CEELM: How would clients describe your style?
Frances: Commercial, pragmatic, and responsive.
CEELM: There are obviously many differences between the English and Czech judicial systems and legal markets. What idiosyncrasies or differences stand out the most?
Frances: Primarily the various document and registration formalities involved in getting the deal done and the incorporation of English law concepts into Central and Eastern European transaction documentation, where there is not, in many cases, a significant body of case law. That said, deal documentation in the Czech Republic is more aligned than ever with what I would see as international market standard and the legal market here is well developed. Market trends in M&A also tend to differ when looking at CEE deals, as too do the specific issues or risks that crop up across the region, which make local knowledge and expertise important factors in every deal (as they would be in any jurisdiction).
CEELM: What particular value do you think a senior expatriate lawyer in your role adds – both to a firm and to its clients?
Frances: As my focus has primarily been on complex and cross-border transactions throughout the region, I have become aware of some of the key differences between, for example, transaction structures that would be possible in one jurisdiction but not another, and I have developed a feel for the rigidity of authorities in certain countries.
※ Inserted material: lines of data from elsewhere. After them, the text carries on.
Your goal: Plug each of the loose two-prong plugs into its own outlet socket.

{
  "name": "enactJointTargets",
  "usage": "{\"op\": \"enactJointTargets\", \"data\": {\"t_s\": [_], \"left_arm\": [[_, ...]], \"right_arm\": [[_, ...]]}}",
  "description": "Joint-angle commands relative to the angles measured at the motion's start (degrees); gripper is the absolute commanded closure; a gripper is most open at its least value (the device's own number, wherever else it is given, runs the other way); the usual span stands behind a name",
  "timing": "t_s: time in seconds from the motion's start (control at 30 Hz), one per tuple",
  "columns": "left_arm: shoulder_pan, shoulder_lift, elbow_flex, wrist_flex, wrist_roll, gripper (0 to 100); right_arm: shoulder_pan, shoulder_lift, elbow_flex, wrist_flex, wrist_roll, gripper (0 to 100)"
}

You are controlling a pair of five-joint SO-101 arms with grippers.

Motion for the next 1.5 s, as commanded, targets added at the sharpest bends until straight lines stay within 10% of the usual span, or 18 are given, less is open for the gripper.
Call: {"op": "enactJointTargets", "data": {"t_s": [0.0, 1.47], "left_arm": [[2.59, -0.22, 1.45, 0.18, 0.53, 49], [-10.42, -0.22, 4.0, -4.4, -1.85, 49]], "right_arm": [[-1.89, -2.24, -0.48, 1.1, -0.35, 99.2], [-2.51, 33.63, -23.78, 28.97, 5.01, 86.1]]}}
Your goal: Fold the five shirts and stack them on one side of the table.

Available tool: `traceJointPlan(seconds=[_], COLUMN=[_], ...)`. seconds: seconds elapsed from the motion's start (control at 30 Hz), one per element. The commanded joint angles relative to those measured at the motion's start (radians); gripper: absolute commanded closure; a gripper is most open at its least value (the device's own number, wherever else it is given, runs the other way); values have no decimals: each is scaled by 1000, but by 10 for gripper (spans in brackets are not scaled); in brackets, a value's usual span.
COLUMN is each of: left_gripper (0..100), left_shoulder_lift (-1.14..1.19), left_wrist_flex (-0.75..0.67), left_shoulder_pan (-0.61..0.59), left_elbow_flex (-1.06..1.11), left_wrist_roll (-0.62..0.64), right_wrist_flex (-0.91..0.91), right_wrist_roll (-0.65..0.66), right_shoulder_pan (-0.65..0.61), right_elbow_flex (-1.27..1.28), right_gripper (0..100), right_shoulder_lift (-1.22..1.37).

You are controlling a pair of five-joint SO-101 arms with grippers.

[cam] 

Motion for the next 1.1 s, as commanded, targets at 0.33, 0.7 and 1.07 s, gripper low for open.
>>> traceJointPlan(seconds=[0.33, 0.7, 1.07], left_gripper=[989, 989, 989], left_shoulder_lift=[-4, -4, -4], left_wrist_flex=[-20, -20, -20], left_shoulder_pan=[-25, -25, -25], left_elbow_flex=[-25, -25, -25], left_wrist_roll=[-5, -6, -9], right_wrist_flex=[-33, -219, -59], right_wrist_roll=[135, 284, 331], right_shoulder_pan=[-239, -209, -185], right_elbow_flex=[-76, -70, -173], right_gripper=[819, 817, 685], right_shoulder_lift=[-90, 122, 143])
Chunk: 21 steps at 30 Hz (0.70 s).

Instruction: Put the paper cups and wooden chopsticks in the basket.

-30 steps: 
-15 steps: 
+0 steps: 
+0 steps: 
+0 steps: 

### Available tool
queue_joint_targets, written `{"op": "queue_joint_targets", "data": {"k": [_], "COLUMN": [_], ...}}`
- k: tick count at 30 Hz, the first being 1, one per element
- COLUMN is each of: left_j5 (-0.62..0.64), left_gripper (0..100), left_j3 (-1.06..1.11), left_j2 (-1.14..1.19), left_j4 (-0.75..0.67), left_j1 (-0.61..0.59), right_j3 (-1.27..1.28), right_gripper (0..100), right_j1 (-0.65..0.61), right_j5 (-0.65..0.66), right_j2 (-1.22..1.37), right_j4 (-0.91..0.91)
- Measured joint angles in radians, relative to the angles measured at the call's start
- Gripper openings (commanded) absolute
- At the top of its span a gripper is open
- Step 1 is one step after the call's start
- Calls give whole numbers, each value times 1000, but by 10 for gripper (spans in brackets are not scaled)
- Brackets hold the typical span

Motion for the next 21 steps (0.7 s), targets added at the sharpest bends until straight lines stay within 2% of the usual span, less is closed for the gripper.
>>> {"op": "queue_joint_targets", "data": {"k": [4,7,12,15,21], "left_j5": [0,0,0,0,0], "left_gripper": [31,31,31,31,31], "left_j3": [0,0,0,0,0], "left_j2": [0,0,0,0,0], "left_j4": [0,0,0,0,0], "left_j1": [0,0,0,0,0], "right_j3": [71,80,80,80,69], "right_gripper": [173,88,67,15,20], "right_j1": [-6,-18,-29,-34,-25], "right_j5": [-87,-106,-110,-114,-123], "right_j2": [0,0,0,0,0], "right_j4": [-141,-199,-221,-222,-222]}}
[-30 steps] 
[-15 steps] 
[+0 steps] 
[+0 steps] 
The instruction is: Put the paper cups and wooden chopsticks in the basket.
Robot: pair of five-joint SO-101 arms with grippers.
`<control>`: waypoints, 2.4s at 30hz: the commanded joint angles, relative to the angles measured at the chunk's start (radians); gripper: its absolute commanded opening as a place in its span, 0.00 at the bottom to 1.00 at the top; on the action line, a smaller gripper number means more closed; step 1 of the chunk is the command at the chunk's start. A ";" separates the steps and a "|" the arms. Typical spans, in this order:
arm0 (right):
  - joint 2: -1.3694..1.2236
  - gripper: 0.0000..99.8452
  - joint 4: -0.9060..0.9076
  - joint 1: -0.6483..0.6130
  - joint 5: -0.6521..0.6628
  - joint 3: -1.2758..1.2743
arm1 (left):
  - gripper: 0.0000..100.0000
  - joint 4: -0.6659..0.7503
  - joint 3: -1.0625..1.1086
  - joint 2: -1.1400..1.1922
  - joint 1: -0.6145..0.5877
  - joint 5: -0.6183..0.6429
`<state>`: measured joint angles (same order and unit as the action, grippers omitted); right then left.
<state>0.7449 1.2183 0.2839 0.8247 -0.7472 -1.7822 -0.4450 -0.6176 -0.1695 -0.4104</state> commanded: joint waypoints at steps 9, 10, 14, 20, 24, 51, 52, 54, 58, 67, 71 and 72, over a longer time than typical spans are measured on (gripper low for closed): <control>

I believe that particularly on multi-jurisdictional deals clients appreciate having a single point of contact that is aware of local differences that may affect the transaction and that can interpret various areas of advice provided by the local colleagues in the context of the wider transaction.
CEELM: Do you have any plans to move back to Australia?
Frances: While my friends and family back home might have something to say about it, I do not have any immediate or medium term plans to move back to Australia. I am from Sydney, which is a fabulous city; however, from both a professional and personal perspective, I feel very much at home in the Czech Republic and it is hard to pass up the quality of work/deal flow and European lifestyle.
CEELM: Outside of the Czech Republic, which CEE country do you enjoy visiting the most, and why?
Frances: That is a tough one as I tend to enjoy most of the CEE countries I visit. Although, I spent a couple of months in Bucharest on a deal a few years ago and always look back fondly on the city. There are some great open, green spaces in and around the city and the city has a very interesting mix of old and new, which I like.
CEELM: What’s your favorite place to take visitors in Prague?
Frances: Prague becomes more and more cosmopolitan every year – the food scene in particular. I like to take visitors on a bit of a culinary tour of my favourite, new, and longstanding spots. If the season is right, I also like to explore the various food markets – the Naplavka farmers’ market is always a hit – and of course the beer gardens in Letna and Riegrovy Sady are a great place to enjoy the sun with some spectacular views of the city.